IEDE NEWS

EU Drops Internet Tax for Big Tech in Multiannual Budget

Iede de VriesIede de Vries
The European Commission has omitted the previously announced internet tax for large American technology companies in a leaked budget proposal for 2028-2034 (MFF). This change in course comes amid rising tensions between the EU and the US, especially concerning trade and digital regulations.
Afbeelding voor artikel: EU laat in meerjarenbudget invoering internet-tax voor Big Tech vallen
Photo: Unsplash

The leaked multiannual plans no longer mention a specific digital services tax, despite earlier announcements under the Digital Services Act (DSA). That legislation was designed to subject digital platforms like Facebook, Google, and X to stricter European rules.

Instead, the European Commission now aims to focus on new forms of taxation on corporate profits in a broader sense. This includes considering an adjusted profit tax for large international companies, but not explicitly targeting tech companies. 

The new proposals are part of the search for new European revenue to repay joint EU pandemic debts. The new MFF package will be presented next week. Sources in Brussels indicate that the plans could still change at the last moment.

Promotion

This shift comes at a time when US President Donald Trump has once again firmly positioned himself against European measures that he claims disadvantage American tech firms. Trump has sharply criticized the European DSA rules and accuses the EU of censorship and political interference.

At the same time, new US import tariffs on European goods are imminent. Trump announced that starting next month he wants to impose tariffs of 30 percent on EU and Mexican products, and 35 percent on Canadian goods. In that light, the European Commission appears to be taking a cautious stance in its financial and trade policy toward the US.

Although the Digital Services Act will remain in effect, requiring large tech companies to adhere to stricter transparency and other obligations, the MFF budget plans do not include a fiscal component that was previously considered.

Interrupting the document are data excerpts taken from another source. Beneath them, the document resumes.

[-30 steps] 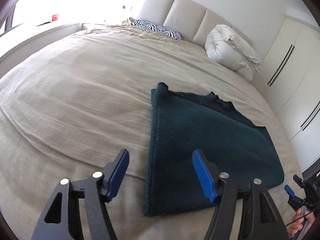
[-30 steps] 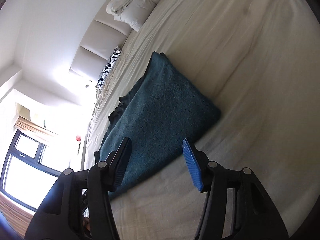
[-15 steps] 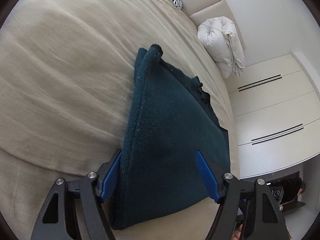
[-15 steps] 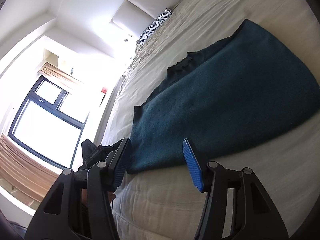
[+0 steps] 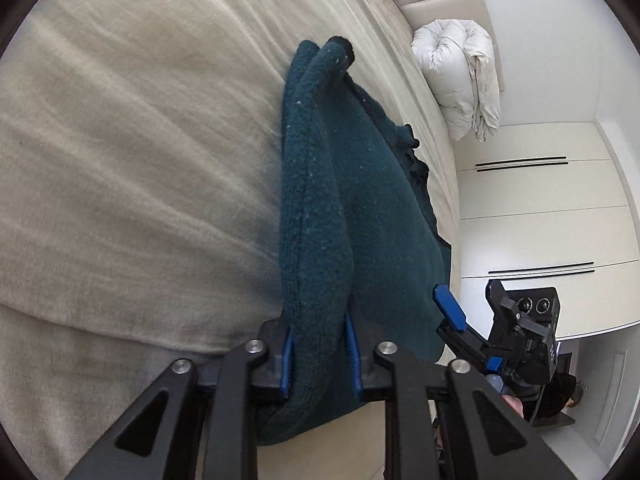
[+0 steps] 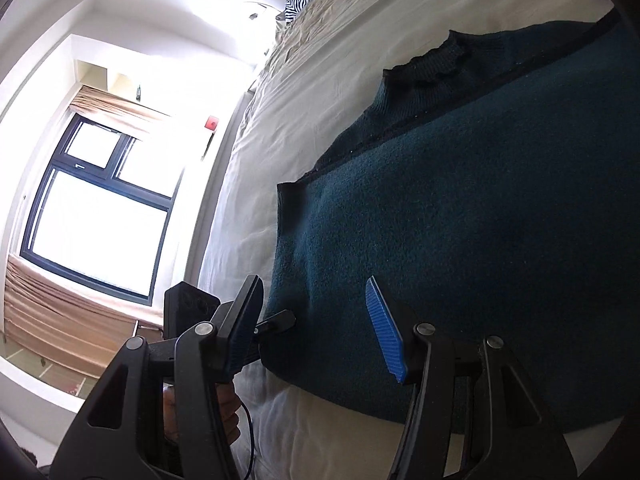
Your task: Fold small clothes
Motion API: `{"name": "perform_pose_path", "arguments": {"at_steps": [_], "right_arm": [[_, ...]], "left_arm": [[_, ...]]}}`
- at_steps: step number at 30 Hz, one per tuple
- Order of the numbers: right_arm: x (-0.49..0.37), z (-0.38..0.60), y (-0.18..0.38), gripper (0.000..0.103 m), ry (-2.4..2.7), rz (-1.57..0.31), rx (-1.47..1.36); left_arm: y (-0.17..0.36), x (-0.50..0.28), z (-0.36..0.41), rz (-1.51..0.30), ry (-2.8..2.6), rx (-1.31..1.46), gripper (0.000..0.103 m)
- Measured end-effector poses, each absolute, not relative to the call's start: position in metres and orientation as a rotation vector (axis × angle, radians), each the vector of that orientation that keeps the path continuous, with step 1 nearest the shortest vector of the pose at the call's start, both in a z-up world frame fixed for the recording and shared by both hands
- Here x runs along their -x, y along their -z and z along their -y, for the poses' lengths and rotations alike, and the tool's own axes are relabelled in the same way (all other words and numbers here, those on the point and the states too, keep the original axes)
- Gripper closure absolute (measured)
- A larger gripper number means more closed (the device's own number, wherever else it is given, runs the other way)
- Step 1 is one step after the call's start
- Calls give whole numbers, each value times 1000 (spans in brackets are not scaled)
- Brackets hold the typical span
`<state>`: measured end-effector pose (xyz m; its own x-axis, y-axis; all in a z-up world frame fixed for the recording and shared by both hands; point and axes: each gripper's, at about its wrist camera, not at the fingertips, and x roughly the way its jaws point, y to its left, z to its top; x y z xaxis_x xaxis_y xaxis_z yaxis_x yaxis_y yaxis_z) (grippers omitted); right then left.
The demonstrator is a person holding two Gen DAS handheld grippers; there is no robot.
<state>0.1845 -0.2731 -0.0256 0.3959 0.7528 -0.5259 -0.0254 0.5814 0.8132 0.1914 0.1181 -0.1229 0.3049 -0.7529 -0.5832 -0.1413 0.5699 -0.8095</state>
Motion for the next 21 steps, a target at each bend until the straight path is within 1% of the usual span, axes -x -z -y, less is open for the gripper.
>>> {"name": "perform_pose_path", "arguments": {"at_steps": [5, 7, 10, 15, 19, 21], "right_arm": [[-222, 242, 48, 50, -586, -1159, -771], [-231, 236, 63, 52, -556, -1206, -741], [-233, 242, 78, 54, -581, -1171, -795], [-226, 238, 76, 54, -592, -1128, -730], [-225, 263, 74, 51, -610, -1118, -879], [-221, 284, 70, 47, -614, -1070, -932]], "left_arm": [[129, -190, -134, -1184, 508, 987, 87], [128, -189, -134, -1173, 511, 990, 88], [126, -189, -133, -1158, 510, 1008, 88], [112, -186, -130, -1123, 500, 1016, 88], [79, -186, -119, -1090, 507, 952, 88], [58, -188, -107, -1070, 519, 906, 88]]}}
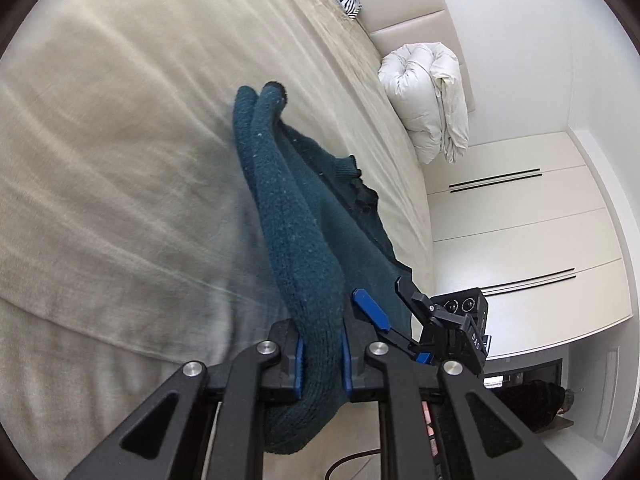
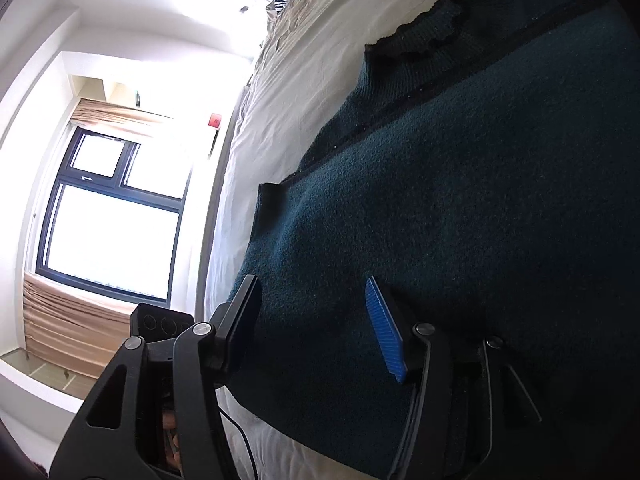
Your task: Fold small clothes
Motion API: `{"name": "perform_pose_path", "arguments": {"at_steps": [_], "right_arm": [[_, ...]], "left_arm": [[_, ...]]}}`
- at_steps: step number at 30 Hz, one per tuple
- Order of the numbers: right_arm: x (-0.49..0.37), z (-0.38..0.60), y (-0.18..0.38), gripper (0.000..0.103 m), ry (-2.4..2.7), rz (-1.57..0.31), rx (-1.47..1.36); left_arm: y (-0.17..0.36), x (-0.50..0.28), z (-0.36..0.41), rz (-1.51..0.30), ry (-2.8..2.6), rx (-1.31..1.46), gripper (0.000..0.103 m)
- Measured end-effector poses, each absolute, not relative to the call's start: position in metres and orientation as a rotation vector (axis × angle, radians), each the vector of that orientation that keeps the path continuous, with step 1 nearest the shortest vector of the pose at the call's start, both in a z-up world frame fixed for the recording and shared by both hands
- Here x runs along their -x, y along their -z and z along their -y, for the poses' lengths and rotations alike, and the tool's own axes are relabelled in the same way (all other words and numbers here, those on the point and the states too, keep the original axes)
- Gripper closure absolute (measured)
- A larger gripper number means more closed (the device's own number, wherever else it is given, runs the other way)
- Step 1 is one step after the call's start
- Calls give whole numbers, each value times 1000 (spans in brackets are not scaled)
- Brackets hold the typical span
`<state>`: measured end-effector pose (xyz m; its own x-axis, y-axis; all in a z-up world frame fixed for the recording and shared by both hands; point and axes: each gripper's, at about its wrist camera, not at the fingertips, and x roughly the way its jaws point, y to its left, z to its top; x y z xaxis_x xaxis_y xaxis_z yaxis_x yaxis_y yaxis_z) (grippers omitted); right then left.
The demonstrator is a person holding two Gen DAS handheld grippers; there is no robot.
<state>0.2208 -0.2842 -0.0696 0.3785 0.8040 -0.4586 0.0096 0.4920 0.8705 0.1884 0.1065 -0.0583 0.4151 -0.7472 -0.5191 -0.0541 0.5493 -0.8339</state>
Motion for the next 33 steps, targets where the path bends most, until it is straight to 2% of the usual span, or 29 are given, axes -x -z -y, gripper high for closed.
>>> {"name": "perform_pose_path", "arguments": {"at_steps": [4, 9, 11, 15, 17, 18, 20, 22, 28, 31, 33], "right_arm": [[-213, 336, 67, 44, -618, -1015, -1038], [-201, 409, 65, 39, -606, -936, -1153], [-197, 434, 67, 36, -607, -907, -1205], [-191, 481, 72, 35, -594, -893, -1273], [-187, 507, 82, 35, -580, -884, -1320], [-184, 517, 88, 35, -568, -876, -1347], [-179, 534, 99, 36, -559, -857, -1406], [-178, 540, 104, 36, -572, -853, -1421], [-194, 512, 89, 36, -534, -967, -1210], [-200, 494, 79, 36, -489, -1038, -1065], [-205, 483, 69, 40, -453, -1078, -951]], "left_arm": [[22, -193, -61, -1046, 575, 811, 88], [-3, -206, 31, -1052, 669, 647, 88], [-3, -210, 73, -1066, 719, 604, 88], [18, -216, 146, -1102, 804, 510, 88], [36, -217, 163, -1137, 805, 493, 82], [43, -217, 166, -1151, 810, 507, 75], [46, -211, 162, -1141, 841, 535, 72], [40, -205, 153, -1118, 839, 498, 54], [19, -186, 105, -1019, 839, 486, 53], [27, -182, 80, -1026, 809, 528, 53], [37, -181, 68, -1050, 786, 562, 53]]}}
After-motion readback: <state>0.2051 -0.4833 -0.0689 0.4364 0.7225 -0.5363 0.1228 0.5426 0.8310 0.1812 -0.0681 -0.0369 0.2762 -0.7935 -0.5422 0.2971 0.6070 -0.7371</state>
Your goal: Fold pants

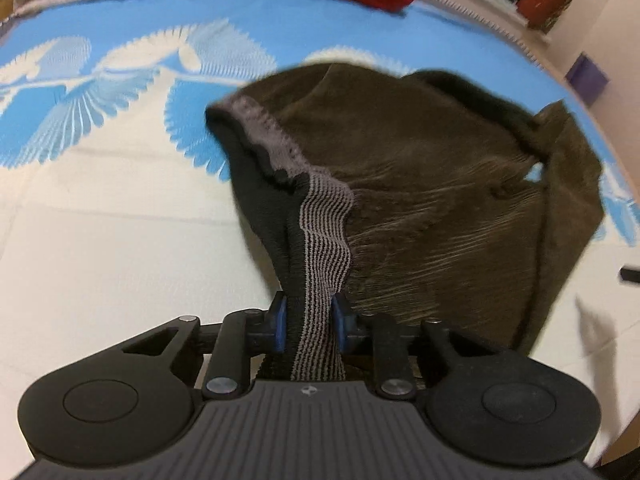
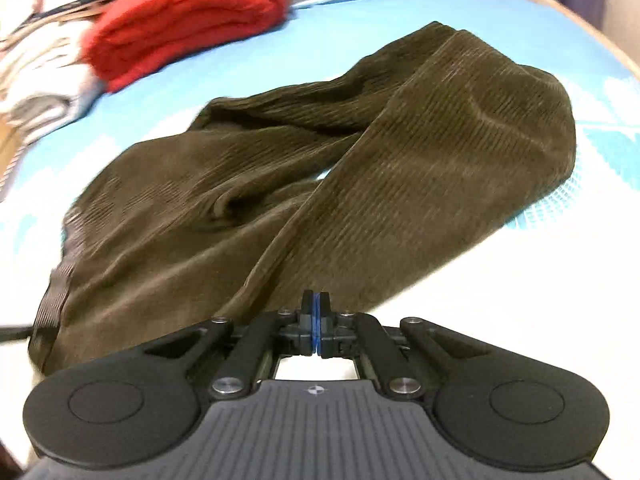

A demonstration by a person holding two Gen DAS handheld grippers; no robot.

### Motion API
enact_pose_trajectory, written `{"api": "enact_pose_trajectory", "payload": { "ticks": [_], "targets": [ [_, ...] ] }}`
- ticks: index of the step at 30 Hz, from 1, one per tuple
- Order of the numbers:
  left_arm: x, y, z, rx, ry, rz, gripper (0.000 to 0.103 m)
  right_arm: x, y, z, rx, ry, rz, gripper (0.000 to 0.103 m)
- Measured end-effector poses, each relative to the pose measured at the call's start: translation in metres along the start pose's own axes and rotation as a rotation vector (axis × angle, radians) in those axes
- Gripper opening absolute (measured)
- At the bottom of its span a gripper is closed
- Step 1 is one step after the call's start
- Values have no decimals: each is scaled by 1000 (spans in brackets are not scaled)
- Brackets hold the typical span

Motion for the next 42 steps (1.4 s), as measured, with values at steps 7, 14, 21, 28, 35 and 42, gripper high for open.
{"api": "enact_pose_trajectory", "payload": {
  "ticks": [7,14,21,28,35,42],
  "targets": [
    [-67,4,1,-95,-65,-82,8,-24,-9,-2,90,-50,2,10],
    [-25,9,-16,-44,199,-28,16,19,26,12,139,-45,-6,33],
    [8,38,-7,-144,240,-5,57,96,60,9,15,97,-130,44],
    [27,29,-6,-129,248,-42,58,105,47,15,21,146,-229,8],
    [35,7,-10,-58,238,4,24,20,26,27,42,-38,-94,7],
    [-34,10,16,-64,-105,93,10,-81,14,-8,-268,-89,187,6]
  ]
}}
Point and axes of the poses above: each gripper's, at about its wrist camera, not at the fingertips, and x roughly the way its jaws point, y to its left, z to its top, the point moved 1 cm from there along x, roughly the way its jaws point, and after that the axes turned 10 degrees about -y, right-handed, at the moved point
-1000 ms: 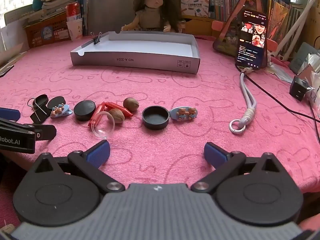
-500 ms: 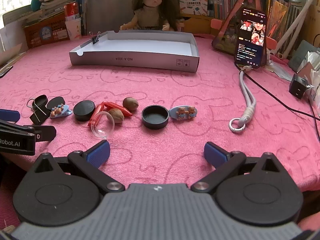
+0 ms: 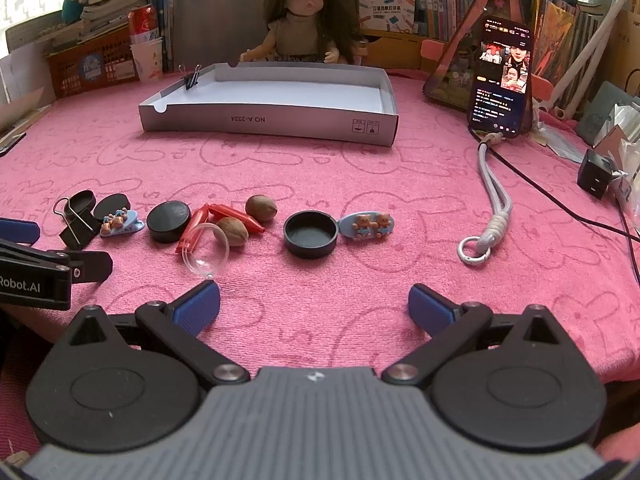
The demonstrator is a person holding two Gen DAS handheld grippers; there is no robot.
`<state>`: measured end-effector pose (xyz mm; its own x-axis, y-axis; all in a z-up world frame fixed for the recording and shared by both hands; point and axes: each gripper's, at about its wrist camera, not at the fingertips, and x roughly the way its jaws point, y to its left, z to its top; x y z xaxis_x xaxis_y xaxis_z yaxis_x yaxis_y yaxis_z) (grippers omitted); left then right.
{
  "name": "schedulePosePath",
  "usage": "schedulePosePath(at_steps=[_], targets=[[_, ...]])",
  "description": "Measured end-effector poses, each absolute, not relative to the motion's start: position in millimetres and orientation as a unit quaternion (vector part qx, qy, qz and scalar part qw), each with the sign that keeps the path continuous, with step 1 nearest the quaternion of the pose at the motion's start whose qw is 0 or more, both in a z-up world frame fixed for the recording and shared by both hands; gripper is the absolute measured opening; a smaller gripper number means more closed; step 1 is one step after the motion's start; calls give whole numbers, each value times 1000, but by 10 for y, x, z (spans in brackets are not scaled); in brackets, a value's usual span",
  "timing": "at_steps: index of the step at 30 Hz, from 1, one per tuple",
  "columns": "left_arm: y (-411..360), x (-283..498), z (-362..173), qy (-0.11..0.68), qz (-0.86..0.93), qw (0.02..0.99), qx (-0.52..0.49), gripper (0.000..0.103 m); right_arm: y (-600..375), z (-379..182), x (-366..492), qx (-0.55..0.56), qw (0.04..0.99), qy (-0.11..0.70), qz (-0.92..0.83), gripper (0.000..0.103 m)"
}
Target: Organize rigid objects
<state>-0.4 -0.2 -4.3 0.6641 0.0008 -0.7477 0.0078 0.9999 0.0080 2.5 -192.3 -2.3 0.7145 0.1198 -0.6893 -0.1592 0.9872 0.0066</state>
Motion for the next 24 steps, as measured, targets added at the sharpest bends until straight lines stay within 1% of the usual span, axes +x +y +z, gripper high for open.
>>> schedulePosePath(at_steps=[24], targets=[[4,5,-29,408,-2,913,5,103,-1921,-21,22,-24,926,370,73,103]])
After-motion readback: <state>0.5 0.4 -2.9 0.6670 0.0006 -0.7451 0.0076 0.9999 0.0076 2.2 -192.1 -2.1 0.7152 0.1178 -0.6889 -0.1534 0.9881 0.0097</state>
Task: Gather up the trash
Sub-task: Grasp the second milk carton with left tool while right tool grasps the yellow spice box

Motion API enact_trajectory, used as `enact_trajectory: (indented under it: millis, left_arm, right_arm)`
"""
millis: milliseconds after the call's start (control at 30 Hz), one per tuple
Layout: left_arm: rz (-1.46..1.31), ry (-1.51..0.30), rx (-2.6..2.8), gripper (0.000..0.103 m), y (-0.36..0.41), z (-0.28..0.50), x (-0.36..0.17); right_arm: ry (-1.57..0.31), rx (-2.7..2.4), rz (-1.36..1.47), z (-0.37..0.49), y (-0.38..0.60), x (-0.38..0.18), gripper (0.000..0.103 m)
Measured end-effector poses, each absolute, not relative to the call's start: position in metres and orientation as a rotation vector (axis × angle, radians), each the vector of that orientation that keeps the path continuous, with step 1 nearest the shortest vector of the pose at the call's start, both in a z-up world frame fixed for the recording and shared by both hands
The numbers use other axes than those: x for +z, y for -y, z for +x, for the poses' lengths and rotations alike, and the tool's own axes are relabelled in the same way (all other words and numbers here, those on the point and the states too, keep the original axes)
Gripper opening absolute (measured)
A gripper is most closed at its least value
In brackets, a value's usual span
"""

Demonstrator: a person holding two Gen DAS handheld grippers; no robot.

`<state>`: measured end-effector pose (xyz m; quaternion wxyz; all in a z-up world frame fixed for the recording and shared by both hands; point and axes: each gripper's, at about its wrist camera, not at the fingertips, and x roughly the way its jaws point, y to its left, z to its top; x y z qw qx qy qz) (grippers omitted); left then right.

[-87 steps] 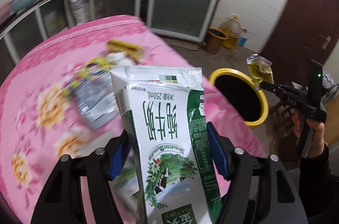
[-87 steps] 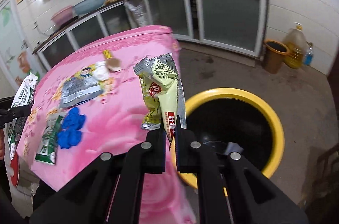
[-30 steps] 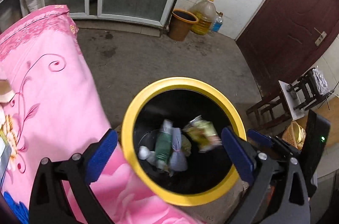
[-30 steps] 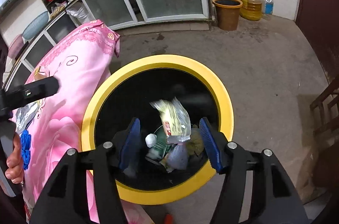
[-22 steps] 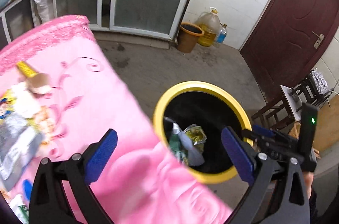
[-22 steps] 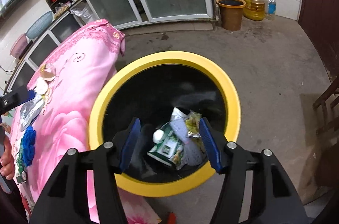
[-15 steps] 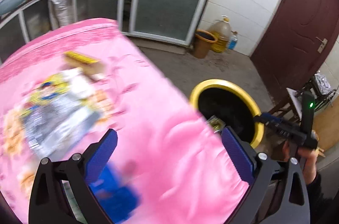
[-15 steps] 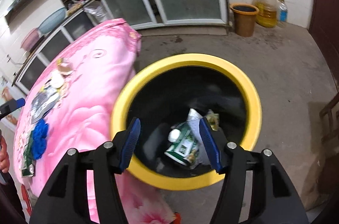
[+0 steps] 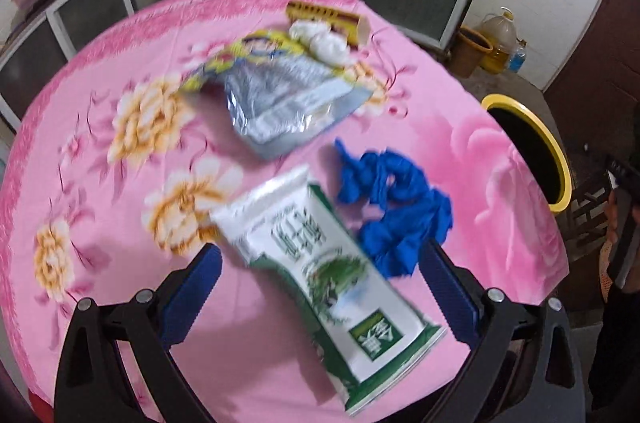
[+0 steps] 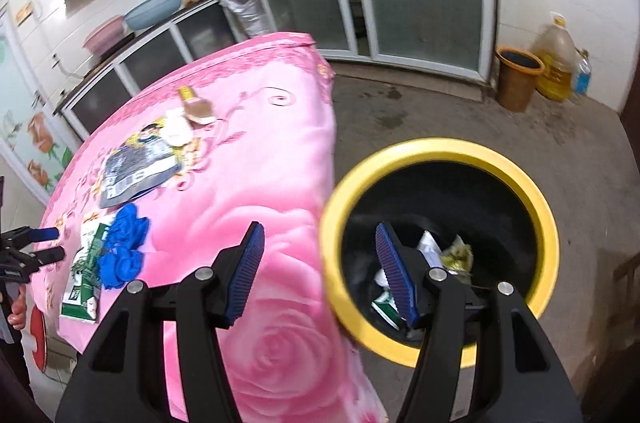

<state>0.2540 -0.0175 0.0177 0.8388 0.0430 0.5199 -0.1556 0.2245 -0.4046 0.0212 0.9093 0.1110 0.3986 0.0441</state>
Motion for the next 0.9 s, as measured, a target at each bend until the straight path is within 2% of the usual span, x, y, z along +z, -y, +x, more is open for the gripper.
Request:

This suggests that earlier ambitions to financially tackle Big Tech have been scaled back.

Eliminating a separate digital tax also means other revenue sources will carry more weight. The European Commission is investigating contributions from emissions trading, customs duties on COâ‚‚, and adjustments to existing VAT agreements between EU countries, especially on tobacco. Together, these should provide structural funding for future EU expenditures.

The Commission’s proposal is not yet final and will be subject to political debate among EU countries and in the European Parliament in the coming months. Countries that have long advocated a robust fiscal approach to large tech firms may oppose abandoning this tax.

Promotion

This article was written and published by Iede de Vries. The translation was generated automatically from the original Dutch version.